Work to be completed — Hand back every line from the beginning of the data below through the line containing "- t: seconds", word for word and free of pictures.

(Extracted data entries)
-*-*-

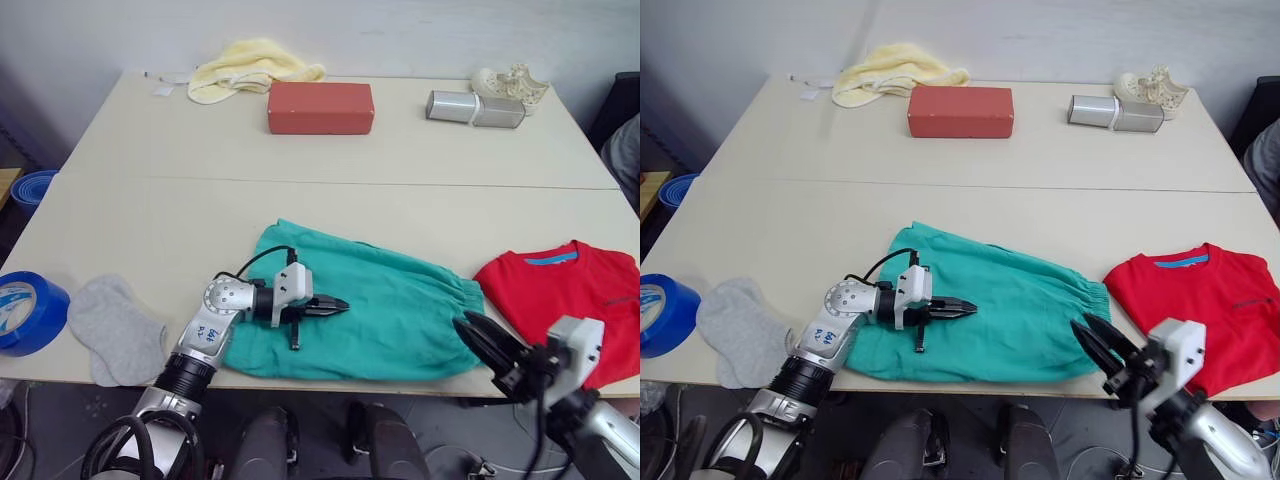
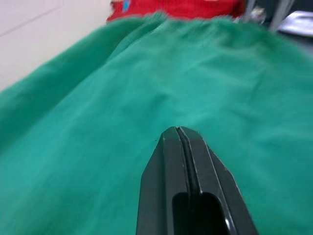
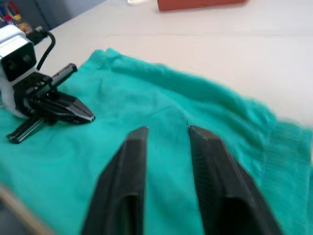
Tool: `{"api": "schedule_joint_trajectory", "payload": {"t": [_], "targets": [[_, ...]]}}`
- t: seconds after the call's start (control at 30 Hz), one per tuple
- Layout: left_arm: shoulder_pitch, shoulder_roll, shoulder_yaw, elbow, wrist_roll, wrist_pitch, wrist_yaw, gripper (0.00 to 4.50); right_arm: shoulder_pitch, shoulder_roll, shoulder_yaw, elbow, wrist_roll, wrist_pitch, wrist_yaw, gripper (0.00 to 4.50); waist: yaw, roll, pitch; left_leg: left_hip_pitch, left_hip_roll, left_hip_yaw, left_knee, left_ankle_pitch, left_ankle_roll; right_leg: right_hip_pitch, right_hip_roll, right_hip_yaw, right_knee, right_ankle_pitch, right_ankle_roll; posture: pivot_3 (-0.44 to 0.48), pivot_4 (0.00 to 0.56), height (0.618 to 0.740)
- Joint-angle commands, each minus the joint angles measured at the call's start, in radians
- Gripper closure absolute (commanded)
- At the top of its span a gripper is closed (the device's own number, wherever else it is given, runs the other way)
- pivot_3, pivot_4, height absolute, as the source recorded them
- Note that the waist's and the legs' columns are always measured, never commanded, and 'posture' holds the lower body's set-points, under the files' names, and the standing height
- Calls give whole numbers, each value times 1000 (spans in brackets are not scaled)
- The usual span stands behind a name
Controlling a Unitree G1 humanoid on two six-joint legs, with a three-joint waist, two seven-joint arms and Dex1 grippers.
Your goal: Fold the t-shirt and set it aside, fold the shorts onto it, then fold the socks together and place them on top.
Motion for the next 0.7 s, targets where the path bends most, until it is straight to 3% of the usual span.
{"api": "schedule_joint_trajectory", "payload": {"t": [0.03,0.2,0.37,0.7], "targets": [[-46,-25,-5,-34,-51,-27,-58,4500,143,-28,-134,-65,302,110,-162,1817,4,1,-1,0,0,0,0,0,0,0,0,0,0,0,0,0,150,740],[-95,-55,-16,19,-44,-50,-105,4500,284,-64,-151,-72,640,171,-407,44,0,2,-1,0,0,0,-1,-2,2,0,0,0,-3,0,0,0,150,740],[-114,-77,-17,77,-36,-78,-134,4500,206,-59,-69,-53,791,150,-571,44,-3,4,-2,0,0,0,-3,-2,2,0,1,0,-4,0,0,0,150,740],[-167,-80,-10,207,21,-153,-108,4500,2,-68,94,20,804,158,-815,44,2,2,-4,-2,-1,0,-2,-2,3,-1,2,0,-4,0,1,0,150,740]]}}
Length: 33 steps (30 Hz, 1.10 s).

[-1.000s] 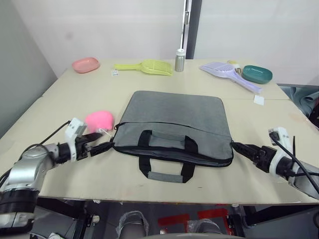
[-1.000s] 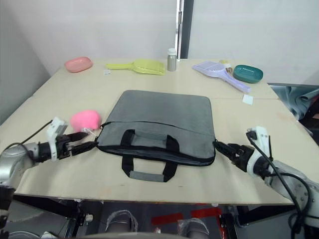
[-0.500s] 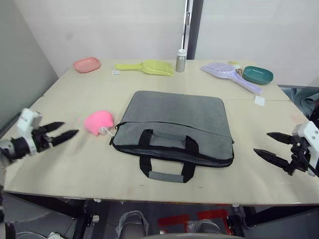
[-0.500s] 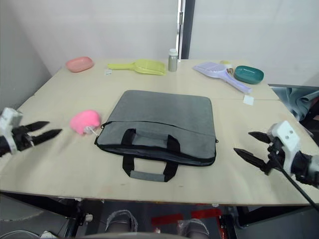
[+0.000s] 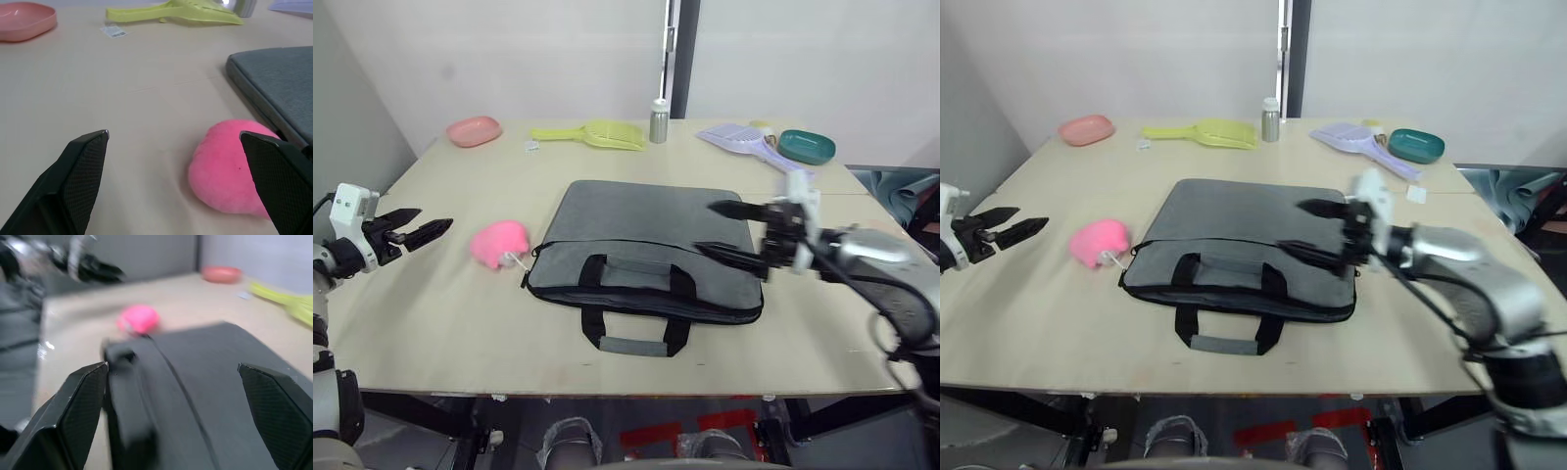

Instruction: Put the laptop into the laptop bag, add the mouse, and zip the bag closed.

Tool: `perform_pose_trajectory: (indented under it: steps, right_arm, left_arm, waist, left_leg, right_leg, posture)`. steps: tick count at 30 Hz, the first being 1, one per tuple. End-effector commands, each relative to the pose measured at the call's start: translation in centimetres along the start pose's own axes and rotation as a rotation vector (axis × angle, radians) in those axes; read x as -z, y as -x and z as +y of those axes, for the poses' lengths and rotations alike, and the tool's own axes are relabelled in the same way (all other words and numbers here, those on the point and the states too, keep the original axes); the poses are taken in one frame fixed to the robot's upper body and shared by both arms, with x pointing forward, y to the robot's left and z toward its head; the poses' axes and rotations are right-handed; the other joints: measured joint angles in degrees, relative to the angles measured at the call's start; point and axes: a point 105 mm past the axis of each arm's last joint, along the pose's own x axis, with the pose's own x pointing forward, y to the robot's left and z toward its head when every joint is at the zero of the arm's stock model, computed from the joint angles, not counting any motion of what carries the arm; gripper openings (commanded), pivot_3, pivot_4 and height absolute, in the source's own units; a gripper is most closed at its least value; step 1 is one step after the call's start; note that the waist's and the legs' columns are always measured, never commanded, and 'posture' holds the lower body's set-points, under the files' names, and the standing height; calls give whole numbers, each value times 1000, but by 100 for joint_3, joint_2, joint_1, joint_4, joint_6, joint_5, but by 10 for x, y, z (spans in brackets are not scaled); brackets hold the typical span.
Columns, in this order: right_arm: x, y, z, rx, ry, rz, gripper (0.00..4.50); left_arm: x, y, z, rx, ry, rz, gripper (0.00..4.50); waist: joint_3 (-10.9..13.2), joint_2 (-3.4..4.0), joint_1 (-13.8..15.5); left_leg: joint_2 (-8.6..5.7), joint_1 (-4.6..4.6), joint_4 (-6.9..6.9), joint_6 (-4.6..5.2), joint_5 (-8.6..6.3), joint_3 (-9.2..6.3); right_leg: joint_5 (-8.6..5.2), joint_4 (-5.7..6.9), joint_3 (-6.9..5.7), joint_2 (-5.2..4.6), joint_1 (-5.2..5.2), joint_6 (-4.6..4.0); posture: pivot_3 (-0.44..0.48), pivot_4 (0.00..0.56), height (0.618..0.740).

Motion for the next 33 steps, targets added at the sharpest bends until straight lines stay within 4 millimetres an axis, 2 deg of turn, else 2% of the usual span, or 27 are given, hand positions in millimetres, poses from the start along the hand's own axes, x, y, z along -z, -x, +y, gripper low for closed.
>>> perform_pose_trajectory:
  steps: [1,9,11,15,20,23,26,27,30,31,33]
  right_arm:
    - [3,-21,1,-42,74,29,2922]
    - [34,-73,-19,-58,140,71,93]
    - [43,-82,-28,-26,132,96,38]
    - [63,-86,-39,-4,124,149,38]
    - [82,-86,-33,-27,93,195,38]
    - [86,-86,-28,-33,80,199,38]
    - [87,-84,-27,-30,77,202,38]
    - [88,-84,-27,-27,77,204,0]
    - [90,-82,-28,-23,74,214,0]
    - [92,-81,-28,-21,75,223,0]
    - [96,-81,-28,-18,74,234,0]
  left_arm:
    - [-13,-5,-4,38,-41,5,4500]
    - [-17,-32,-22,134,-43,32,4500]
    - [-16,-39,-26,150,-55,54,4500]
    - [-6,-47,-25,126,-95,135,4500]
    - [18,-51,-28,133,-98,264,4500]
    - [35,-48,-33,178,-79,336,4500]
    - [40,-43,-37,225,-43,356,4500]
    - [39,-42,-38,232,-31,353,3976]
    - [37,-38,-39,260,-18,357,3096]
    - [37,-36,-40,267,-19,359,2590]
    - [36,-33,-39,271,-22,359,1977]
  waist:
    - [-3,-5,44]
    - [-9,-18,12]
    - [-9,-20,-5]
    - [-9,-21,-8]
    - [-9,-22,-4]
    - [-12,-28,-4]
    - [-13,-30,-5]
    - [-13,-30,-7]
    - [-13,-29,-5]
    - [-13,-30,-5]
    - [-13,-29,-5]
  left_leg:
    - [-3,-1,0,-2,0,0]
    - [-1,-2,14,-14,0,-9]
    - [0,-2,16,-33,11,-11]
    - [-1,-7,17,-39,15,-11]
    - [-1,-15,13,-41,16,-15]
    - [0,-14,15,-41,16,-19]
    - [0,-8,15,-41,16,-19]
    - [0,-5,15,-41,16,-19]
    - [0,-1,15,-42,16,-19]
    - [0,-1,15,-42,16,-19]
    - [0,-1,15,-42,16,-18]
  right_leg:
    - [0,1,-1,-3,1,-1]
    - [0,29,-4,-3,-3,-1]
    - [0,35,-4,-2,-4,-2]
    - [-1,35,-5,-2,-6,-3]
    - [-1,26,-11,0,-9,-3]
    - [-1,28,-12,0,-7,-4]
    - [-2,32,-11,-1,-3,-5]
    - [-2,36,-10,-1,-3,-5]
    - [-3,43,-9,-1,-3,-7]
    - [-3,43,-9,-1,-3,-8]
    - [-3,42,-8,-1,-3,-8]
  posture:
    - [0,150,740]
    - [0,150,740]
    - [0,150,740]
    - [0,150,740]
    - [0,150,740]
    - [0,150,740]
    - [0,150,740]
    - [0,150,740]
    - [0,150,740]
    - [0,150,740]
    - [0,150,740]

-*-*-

Solution —
Tool: `{"api": "schedule_joint_trajectory", "payload": {"t": [_], "targets": [[_, ...]]}}`
- t: seconds after the call's start (control at 30 Hz), one per tuple

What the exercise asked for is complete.